- Records provided:

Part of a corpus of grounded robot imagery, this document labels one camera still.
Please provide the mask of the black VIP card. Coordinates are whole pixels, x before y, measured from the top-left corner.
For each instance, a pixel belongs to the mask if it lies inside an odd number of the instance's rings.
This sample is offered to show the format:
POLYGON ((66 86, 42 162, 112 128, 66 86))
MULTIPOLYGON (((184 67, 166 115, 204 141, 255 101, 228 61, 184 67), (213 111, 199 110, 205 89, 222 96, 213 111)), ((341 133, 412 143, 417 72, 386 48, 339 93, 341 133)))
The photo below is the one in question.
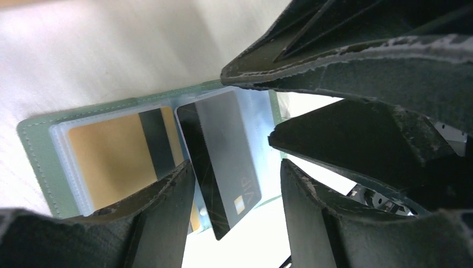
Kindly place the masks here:
POLYGON ((234 91, 176 110, 215 238, 221 240, 262 199, 234 91))

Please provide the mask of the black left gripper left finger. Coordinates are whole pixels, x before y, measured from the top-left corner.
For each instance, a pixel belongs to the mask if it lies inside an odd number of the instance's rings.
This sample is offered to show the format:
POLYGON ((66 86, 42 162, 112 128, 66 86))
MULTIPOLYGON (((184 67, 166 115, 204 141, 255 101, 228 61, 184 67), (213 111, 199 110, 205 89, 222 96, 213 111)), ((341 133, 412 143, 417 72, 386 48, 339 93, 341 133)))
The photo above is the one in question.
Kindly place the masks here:
POLYGON ((180 267, 195 179, 184 161, 88 217, 1 210, 2 267, 180 267))

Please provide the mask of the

- Work item: Your answer must consist of every line in the listing that contains "from".

- Written response:
Please provide the mask of the black VIP card. Coordinates are whole pixels, x before y, measured from the top-left corner.
Please provide the mask of the black left gripper left finger. Coordinates are whole pixels, x before y, measured from the top-left corner.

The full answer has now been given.